After facing a major decline in the demand for cables around the turn of the century, the industry has begun to see resurgence in demand in the recent years driven by growth in the telecoms and energy industries especially in emerging economies. This underlines the cyclical nature of the industry.
As a result, cable manufacturers need to be agile enough to respond quickly to changing levels of demand.
Power shifts in the supply chain
Cable manufacturing companies often find themselves dealing with large suppliers of raw materials on one side and large consolidated customers (e.g. wholesalers, telecom and energy operators) on the other side. Further, few cable manufactures have direct interaction with end customers, giving them relatively little power in the supply chain.
Cable manufacturers need to be intelligent and creative in the ways they capture value in this arena.
Conversion industry and working capital
The cable industry can be considered a conversion industry. This means that material costs determine a large part of the costs of the end product, typically over 60%. As a result, cable manufacturers need to strive for perfection in the transformation processes in the company. That’s where the profits are made.

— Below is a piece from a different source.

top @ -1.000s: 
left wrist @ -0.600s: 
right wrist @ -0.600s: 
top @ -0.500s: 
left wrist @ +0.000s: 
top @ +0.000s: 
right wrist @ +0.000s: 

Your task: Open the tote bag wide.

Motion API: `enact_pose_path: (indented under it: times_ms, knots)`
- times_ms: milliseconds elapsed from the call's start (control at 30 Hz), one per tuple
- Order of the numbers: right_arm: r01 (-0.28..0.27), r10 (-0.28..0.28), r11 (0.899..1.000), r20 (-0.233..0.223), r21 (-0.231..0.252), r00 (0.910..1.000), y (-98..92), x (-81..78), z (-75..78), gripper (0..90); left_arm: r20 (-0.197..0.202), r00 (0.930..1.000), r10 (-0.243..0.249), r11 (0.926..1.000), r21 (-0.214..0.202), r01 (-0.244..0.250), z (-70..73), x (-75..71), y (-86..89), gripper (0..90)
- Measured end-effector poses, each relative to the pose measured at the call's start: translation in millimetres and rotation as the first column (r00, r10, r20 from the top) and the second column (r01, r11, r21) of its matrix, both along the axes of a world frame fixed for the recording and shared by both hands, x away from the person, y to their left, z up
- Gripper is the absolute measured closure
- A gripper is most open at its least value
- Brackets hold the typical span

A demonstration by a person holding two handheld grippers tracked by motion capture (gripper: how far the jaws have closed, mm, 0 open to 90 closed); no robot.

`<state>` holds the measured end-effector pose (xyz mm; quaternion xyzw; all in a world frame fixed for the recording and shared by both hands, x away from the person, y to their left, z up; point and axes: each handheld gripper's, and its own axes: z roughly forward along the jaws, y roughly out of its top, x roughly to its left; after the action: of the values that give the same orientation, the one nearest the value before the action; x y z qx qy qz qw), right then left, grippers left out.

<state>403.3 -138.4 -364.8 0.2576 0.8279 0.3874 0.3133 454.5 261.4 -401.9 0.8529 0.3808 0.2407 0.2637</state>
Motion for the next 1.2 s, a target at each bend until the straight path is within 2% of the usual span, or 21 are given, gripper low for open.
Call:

Also, a close eye needs to be kept on the working capital. The expensive raw materials and work-in-progress (WIP) can consume excessive amounts of the financial resources of a company. Finally, the large inventories of non-ferrous metals (Cu, Al) can pose a significant price variation risk on the company.
Cable manufacturers need to carefully manage the risk of volatile prices of these raw materials.
De-regulation lowers barriers of entry
Until recently, the electricity and telecom markets were marked by monopoly suppliers purchasing largely from domestic cable suppliers. However, deregulation has increased customers' incentives to bargain more aggressively with cable manufacturers. In addition, transportation costs are estimated at less than 5% of production costs. As a result, over 20% of the total Western European consumption is imported while about 30% of total production is exported.
The deregulation of markets, the absence of entry barriers and low transport costs have put cable manufacturers in a competitive global arena.